PROBLEM TO WORK ON
From the first line to the last, restate the data exactly, leaving out the images.

Stored data
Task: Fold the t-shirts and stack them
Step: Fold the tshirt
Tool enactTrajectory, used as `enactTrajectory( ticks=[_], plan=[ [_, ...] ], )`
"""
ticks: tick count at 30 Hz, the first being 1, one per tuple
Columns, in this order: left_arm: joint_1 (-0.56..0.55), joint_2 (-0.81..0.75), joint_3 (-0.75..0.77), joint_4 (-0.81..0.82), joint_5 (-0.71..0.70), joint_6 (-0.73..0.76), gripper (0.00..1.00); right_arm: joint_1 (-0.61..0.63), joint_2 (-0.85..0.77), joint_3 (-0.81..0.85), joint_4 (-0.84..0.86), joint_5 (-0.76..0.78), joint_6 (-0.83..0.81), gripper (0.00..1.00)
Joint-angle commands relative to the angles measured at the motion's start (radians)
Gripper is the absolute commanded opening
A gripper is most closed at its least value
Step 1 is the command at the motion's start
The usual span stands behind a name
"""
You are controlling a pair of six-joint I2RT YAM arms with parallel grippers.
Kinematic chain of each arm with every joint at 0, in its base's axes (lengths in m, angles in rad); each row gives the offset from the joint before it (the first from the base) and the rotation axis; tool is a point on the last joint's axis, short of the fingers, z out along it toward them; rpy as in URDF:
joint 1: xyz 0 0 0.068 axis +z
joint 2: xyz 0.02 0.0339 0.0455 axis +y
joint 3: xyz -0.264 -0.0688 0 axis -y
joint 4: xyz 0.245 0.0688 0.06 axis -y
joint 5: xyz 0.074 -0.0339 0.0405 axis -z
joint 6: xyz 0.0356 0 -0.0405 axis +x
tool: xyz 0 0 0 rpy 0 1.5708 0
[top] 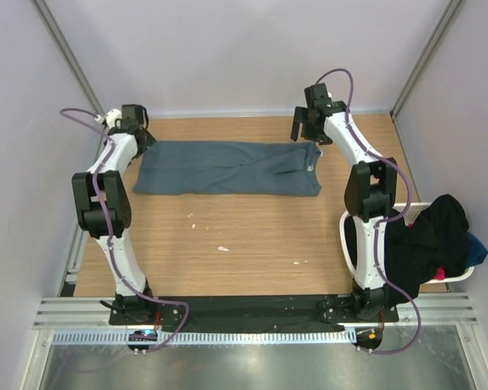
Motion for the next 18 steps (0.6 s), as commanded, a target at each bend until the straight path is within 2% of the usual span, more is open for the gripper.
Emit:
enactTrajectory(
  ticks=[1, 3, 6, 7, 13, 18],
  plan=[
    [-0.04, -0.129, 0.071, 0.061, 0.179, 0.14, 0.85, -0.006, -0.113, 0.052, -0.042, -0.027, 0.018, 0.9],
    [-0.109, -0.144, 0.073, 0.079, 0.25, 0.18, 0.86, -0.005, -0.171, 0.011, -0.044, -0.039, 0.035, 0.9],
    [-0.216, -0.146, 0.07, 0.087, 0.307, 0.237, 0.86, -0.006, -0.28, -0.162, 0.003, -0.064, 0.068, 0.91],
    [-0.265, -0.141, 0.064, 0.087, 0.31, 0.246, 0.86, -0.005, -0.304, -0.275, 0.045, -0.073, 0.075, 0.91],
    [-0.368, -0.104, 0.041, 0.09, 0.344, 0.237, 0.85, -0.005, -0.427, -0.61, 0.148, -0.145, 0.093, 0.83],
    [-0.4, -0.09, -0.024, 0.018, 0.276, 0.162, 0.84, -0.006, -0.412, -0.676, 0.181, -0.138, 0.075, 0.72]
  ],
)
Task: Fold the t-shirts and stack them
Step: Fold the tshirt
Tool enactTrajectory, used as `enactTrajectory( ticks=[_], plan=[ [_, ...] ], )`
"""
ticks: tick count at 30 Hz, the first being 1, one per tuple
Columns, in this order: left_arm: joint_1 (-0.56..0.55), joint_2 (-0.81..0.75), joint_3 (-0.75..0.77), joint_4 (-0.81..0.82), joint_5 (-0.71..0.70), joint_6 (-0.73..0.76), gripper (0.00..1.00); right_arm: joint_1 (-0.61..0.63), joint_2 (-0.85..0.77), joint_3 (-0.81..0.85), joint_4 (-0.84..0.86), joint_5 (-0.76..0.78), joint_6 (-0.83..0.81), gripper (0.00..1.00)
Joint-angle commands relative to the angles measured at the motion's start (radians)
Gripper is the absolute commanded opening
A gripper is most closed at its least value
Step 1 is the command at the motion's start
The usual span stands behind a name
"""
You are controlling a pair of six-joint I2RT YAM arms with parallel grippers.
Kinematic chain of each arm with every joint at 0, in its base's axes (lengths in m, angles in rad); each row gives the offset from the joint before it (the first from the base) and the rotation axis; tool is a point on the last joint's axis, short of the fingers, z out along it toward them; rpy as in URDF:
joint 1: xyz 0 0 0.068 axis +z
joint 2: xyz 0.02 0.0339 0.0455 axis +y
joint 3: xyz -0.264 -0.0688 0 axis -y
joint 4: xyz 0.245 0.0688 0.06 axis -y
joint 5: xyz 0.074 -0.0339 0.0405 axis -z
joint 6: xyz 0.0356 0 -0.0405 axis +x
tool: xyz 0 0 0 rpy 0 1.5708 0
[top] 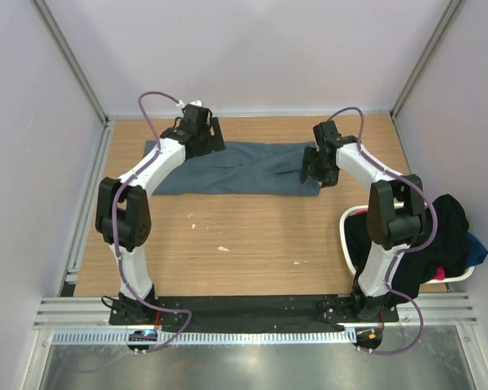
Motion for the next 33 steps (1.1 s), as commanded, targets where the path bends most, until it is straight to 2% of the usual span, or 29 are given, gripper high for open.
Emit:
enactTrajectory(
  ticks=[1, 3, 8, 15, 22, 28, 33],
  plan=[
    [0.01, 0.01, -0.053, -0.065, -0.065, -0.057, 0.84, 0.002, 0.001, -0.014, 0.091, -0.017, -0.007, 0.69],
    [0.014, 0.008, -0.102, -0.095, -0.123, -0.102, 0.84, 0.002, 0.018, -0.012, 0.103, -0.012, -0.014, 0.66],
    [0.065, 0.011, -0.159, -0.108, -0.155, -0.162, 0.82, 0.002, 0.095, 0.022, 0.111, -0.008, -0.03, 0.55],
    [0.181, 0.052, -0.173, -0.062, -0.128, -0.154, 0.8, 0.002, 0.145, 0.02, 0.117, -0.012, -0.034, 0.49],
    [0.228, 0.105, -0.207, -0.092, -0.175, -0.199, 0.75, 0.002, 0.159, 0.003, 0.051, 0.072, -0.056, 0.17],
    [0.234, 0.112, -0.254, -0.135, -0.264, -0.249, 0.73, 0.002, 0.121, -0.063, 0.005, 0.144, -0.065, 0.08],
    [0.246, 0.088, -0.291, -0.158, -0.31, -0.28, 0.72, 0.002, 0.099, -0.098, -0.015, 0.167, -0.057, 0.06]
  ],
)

RESPONSE AREA
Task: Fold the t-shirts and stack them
Step: Fold the tshirt
Tool enactTrajectory, used as `enactTrajectory( ticks=[_], plan=[ [_, ...] ], )`
"""
ticks: tick count at 30 Hz, the first being 1, one per tuple
Columns, in this order: left_arm: joint_1 (-0.56..0.55), joint_2 (-0.81..0.75), joint_3 (-0.75..0.77), joint_4 (-0.81..0.82), joint_5 (-0.71..0.70), joint_6 (-0.73..0.76), gripper (0.00..1.00); right_arm: joint_1 (-0.61..0.63), joint_2 (-0.85..0.77), joint_3 (-0.81..0.85), joint_4 (-0.84..0.86), joint_5 (-0.76..0.78), joint_6 (-0.83..0.81), gripper (0.00..1.00)
Joint-angle commands relative to the angles measured at the motion's start (radians)
Gripper is the absolute commanded opening
A gripper is most closed at its least value
Step 1 is the command at the motion's start
The usual span stands behind a name
"""
You are controlling a pair of six-joint I2RT YAM arms with parallel grippers.
Kinematic chain of each arm with every joint at 0, in its base's axes (lengths in m, angles in rad); each row gives the offset from the joint before it (the first from the base) and the rotation axis; tool is a point on the last joint's axis, short of the fingers, z out along it toward them; rpy as in URDF:
joint 1: xyz 0 0 0.068 axis +z
joint 2: xyz 0.02 0.0339 0.0455 axis +y
joint 3: xyz -0.264 -0.0688 0 axis -y
joint 4: xyz 0.245 0.0688 0.06 axis -y
joint 5: xyz 0.074 -0.0339 0.0405 axis -z
joint 6: xyz 0.0356 0 -0.0405 axis +x
tool: xyz 0 0 0 rpy 0 1.5708 0
[top] 
Motion for the next 18 steps (0.6 s), as commanded, a target at each bend until the straight path is within 2% of the usual span, more is open for the gripper.
Emit:
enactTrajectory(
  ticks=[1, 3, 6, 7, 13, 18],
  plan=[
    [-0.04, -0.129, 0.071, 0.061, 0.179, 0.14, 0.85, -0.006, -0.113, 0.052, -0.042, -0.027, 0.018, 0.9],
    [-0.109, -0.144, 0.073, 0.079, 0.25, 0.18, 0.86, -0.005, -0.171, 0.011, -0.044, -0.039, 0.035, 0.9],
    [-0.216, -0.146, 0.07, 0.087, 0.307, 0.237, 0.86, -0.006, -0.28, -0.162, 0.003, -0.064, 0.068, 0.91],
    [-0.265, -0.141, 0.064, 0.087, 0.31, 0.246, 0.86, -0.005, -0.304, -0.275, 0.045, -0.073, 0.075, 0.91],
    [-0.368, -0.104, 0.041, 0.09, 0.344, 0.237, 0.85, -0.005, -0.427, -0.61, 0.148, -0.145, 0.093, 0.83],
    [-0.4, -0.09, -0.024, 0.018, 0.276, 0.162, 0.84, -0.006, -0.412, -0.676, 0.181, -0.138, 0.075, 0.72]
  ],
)
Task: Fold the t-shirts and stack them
Step: Fold the tshirt
Tool enactTrajectory, used as `enactTrajectory( ticks=[_], plan=[ [_, ...] ], )`
"""
ticks: tick count at 30 Hz, the first being 1, one per tuple
Columns, in this order: left_arm: joint_1 (-0.56..0.55), joint_2 (-0.81..0.75), joint_3 (-0.75..0.77), joint_4 (-0.81..0.82), joint_5 (-0.71..0.70), joint_6 (-0.73..0.76), gripper (0.00..1.00); right_arm: joint_1 (-0.61..0.63), joint_2 (-0.85..0.77), joint_3 (-0.81..0.85), joint_4 (-0.84..0.86), joint_5 (-0.76..0.78), joint_6 (-0.83..0.81), gripper (0.00..1.00)
Joint-angle commands relative to the angles measured at the motion's start (radians)
Gripper is the absolute commanded opening
A gripper is most closed at its least value
Step 1 is the command at the motion's start
The usual span stands behind a name
"""
You are controlling a pair of six-joint I2RT YAM arms with parallel grippers.
Kinematic chain of each arm with every joint at 0, in its base's axes (lengths in m, angles in rad); each row gives the offset from the joint before it (the first from the base) and the rotation axis; tool is a point on the last joint's axis, short of the fingers, z out along it toward them; rpy as in URDF:
joint 1: xyz 0 0 0.068 axis +z
joint 2: xyz 0.02 0.0339 0.0455 axis +y
joint 3: xyz -0.264 -0.0688 0 axis -y
joint 4: xyz 0.245 0.0688 0.06 axis -y
joint 5: xyz 0.074 -0.0339 0.0405 axis -z
joint 6: xyz 0.0356 0 -0.0405 axis +x
tool: xyz 0 0 0 rpy 0 1.5708 0
[top] 
Motion for the next 33 steps (1.1 s), as commanded, targets where the path bends most, until it is straight to 2% of the usual span, or 29 are given, gripper high for open.
Emit:
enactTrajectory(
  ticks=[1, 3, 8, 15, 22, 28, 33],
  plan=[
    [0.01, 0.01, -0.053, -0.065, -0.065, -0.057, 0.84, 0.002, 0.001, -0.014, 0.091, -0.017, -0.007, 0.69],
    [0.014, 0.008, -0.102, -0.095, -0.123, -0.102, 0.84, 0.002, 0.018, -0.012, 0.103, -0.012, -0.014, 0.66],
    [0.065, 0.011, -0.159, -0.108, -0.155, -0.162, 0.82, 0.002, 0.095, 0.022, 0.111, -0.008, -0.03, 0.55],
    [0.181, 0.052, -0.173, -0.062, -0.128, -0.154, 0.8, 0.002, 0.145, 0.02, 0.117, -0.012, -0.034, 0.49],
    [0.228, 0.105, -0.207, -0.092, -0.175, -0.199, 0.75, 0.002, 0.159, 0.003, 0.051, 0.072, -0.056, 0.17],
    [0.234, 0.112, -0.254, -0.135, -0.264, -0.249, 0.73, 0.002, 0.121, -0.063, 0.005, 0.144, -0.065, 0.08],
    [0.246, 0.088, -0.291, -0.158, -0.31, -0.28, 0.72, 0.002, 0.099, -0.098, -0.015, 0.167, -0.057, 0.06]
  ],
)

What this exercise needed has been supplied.